This is part two of a response to a question I received in my personal e-mail from a reader:
"I have a question regarding your 10% increase every three weeks. How would this work if I were training for a marathon? Would I have to do a 20 mile run five times a week? I'm sure that can't be good for your legs. Do you have another training schedule that you recommend for marathons? Like your friend in the article I have also had IT band problems, which I believe was due to increasing my mileage too fast when training for my second marathon. Thanks for any help you can offer."
The previous post covered training plans I've recommended to my own athletes when they've considered running/racing a marathon. But the training plan only gets the athlete to the starting line, (ideally) healthy and ready to run a good 26.2 miles. A sensible pacing plan takes advantage of the smart training and lets the athlete perform up to their potential. Train hard/smart for 16-to-20 weeks, sacrifice family time, free time (morning, evening, weekends), and work time to get to the starting line, then go out the first five or six miles like a maniac? Never a good idea.
After I wrote the first post I sat down with an Excel spreadsheet to determine how long it would take to progress, given an approximate ten-percent increase in run duration/distance, from 20 minutes-a-day, six-to-seven days a week, to marathon training volume.
Before I start, let's come to a couple of understandings:
I've read of couch-to-marathon programs which -ideally - get the participant to the start line in 26 weeks. But I believe this shortchanges the runner on many fronts: They run the risk of overuse injury because of a very sudden increase in volume. They don't really learn to enjoy racing, racing etiquette, or what works and what doesn't on race day. And, there are so many different race distances and formats which are grossly overlooked...to many, it's either marathon or nothing.

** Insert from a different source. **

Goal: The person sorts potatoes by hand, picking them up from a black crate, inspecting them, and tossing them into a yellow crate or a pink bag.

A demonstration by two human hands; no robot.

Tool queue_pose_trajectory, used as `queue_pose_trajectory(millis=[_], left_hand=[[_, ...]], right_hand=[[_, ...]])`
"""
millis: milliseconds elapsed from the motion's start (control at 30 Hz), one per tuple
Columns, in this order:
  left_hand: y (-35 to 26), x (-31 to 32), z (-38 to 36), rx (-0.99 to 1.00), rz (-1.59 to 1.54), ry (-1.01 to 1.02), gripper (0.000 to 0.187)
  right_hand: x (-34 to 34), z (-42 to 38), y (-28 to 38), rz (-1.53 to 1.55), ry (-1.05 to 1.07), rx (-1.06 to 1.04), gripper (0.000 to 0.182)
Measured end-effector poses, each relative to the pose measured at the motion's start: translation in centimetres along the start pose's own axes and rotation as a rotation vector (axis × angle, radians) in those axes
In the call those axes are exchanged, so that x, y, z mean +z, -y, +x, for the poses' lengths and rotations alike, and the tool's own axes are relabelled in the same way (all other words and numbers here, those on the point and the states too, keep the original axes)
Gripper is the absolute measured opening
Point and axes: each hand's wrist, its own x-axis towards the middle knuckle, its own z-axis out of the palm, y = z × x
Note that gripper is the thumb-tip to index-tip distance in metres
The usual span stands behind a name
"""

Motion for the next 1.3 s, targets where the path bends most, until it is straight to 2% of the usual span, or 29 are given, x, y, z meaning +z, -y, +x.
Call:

In my humble opinion, it takes right on the verge of four years of consistent, (preferably) injury-free training to go from couch-to-marathon. Yes, that sounds elitist and discriminatory. I did my first marathon after only four months of "training;" I had a lot of fun, beat myself badly over the course of 26.2, and didn't run ANYTHING for ten years. It took another ten years for me to try another marathon, and STILL I did it wrong. I've been working the "marathon puzzle" ever since.
When it comes to the "marathon puzzle," every athlete is an experiment of one. I've drafted plans for both male and female runners, ranging in age from the mid-20s to the mid-40s, averaging four years of running experience. The athletes have been given free rein to adapt and adjust based on their own life constraints (treadmill adaptations for Canadian winters, for example...), and more often than not they've seen success...not so much because of my plan, but because of their hard work and consistency over time.
The only person who has ever failed on one of my plans is me (Chronic injuries and recovery issues have been my undoing - I'm not yet willing to admit I'm too brittle for the marathon.). Coaching, to me, is a zero-sum game: If I'm training well it's because I'm not paying attention to you. By "paying attention" I've helped four people finish iron-distance triathlons, four people to qualify for the Boston Marathon, and another four people to finish Boston. So I won't argue with the method/madness I've developed the past six years.